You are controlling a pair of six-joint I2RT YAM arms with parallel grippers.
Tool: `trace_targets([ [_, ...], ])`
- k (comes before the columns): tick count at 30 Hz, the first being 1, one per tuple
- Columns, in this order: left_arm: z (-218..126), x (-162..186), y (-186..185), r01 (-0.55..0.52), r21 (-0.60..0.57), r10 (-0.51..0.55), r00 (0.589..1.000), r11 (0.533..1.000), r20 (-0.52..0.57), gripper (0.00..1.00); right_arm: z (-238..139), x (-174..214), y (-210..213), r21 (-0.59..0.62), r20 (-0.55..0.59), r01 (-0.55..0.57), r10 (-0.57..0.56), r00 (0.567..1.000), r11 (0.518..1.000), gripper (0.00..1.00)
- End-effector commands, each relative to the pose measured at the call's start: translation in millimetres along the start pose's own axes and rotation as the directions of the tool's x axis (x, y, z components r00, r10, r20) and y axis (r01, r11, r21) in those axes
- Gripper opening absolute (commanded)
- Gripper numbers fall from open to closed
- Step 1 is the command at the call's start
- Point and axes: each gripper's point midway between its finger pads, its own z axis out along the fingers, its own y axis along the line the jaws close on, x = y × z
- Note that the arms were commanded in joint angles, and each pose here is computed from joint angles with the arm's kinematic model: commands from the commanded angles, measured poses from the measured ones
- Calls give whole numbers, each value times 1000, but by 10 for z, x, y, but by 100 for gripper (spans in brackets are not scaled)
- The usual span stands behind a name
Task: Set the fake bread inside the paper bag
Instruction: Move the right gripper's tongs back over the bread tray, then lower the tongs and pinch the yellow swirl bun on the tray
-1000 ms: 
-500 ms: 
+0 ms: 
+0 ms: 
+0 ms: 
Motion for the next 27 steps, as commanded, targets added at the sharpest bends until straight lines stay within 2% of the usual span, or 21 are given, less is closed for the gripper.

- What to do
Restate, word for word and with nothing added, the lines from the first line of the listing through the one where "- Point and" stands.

- Reply
You are controlling a pair of six-joint I2RT YAM arms with parallel grippers.
Tool: `trace_targets([ [_, ...], ])`
- k (comes before the columns): tick count at 30 Hz, the first being 1, one per tuple
- Columns, in this order: left_arm: z (-218..126), x (-162..186), y (-186..185), r01 (-0.55..0.52), r21 (-0.60..0.57), r10 (-0.51..0.55), r00 (0.589..1.000), r11 (0.533..1.000), r20 (-0.52..0.57), gripper (0.00..1.00); right_arm: z (-238..139), x (-174..214), y (-210..213), r21 (-0.59..0.62), r20 (-0.55..0.59), r01 (-0.55..0.57), r10 (-0.57..0.56), r00 (0.567..1.000), r11 (0.518..1.000), gripper (0.00..1.00)
- End-effector commands, each relative to the pose measured at the call's start: translation in millimetres along the start pose's own axes and rotation as the directions of the tool's x axis (x, y, z components r00, r10, r20) and y axis (r01, r11, r21) in those axes
- Gripper opening absolute (commanded)
- Gripper numbers fall from open to closed
- Step 1 is the command at the call's start
- Point and axes: each gripper's point midway between its finger pads, its own z axis out along the fingers, its own y axis along the line the jaws close on, x = y × z

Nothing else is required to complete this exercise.